Task to complete >>
Each line of the material that mentions the word "Outline" is to be copied.

=== Begin Enclosure ===

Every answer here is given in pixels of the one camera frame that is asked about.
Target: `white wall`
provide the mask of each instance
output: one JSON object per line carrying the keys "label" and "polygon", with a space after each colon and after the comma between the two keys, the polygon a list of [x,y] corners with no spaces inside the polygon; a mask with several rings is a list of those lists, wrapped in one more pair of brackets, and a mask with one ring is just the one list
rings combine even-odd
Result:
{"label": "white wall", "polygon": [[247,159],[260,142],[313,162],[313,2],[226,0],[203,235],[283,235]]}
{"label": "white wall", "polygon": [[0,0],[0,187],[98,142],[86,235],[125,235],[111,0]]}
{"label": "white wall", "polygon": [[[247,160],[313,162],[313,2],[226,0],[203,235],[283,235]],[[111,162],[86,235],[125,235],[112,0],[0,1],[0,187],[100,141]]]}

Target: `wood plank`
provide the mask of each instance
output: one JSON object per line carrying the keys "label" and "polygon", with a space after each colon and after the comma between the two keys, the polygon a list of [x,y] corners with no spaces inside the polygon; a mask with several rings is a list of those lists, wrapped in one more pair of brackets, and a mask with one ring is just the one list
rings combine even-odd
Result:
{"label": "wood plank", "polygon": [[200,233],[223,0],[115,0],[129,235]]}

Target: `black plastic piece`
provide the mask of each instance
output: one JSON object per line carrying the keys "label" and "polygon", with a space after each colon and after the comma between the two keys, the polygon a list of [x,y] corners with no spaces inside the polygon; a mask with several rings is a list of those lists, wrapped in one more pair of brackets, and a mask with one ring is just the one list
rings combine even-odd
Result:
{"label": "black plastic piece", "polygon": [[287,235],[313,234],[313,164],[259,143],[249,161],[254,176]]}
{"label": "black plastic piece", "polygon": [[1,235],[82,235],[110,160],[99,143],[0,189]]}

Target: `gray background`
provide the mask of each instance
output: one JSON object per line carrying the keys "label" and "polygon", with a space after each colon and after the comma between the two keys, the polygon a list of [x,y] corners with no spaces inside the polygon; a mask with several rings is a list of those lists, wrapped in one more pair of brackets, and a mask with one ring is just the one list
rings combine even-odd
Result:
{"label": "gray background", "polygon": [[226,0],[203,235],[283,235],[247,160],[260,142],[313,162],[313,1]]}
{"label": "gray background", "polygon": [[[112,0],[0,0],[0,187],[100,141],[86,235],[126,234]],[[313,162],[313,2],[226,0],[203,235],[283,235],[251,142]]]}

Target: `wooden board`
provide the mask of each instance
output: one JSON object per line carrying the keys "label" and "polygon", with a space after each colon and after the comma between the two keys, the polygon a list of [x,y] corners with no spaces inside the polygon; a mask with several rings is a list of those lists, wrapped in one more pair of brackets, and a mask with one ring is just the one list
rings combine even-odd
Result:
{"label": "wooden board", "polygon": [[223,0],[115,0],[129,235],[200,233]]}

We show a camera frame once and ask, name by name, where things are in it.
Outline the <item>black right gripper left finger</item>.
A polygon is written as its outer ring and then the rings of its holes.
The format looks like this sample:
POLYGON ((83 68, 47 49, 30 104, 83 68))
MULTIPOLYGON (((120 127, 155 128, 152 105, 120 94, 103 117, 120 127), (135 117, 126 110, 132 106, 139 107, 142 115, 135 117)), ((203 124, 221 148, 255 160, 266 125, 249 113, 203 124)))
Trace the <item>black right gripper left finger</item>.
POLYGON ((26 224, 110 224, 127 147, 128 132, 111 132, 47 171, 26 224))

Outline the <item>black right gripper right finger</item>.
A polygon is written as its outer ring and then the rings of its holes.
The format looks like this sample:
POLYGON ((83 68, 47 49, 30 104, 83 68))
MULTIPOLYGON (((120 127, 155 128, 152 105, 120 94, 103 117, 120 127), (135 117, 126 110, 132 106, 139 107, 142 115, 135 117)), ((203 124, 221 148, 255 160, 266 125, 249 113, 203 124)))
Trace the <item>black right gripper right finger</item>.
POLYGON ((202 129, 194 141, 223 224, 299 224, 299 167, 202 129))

=== End Enclosure ===

Task output >>
Outline the <item>black right gripper left finger</item>.
Outline the <item>black right gripper right finger</item>.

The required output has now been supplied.